> _Prompt_
The expected answer is a bare count of the lines in the data below that contain "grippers".
※
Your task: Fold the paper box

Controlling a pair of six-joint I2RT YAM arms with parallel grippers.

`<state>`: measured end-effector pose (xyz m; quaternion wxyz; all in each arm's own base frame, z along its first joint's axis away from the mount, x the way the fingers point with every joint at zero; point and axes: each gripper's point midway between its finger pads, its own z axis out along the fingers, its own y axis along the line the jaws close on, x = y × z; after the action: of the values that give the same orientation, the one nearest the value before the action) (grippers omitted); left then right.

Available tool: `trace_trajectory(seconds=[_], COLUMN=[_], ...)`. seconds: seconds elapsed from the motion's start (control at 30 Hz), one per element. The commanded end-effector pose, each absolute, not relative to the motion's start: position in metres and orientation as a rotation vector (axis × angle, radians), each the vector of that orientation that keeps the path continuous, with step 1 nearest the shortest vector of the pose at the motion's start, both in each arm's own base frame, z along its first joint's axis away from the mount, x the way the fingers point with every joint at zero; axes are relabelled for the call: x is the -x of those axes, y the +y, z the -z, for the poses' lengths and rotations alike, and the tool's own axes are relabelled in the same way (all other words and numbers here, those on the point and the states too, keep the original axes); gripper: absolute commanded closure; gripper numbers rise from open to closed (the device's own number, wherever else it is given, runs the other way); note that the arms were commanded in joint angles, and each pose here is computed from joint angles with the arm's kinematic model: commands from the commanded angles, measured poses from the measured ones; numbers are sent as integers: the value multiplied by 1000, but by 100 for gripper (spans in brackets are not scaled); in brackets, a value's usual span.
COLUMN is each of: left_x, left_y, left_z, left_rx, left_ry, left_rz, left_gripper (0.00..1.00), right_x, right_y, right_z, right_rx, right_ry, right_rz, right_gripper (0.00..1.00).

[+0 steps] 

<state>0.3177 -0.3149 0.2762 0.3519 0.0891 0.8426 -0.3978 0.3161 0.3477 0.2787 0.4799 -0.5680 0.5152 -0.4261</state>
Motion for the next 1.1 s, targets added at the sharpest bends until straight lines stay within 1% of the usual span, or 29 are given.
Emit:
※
> _Worked solution_
2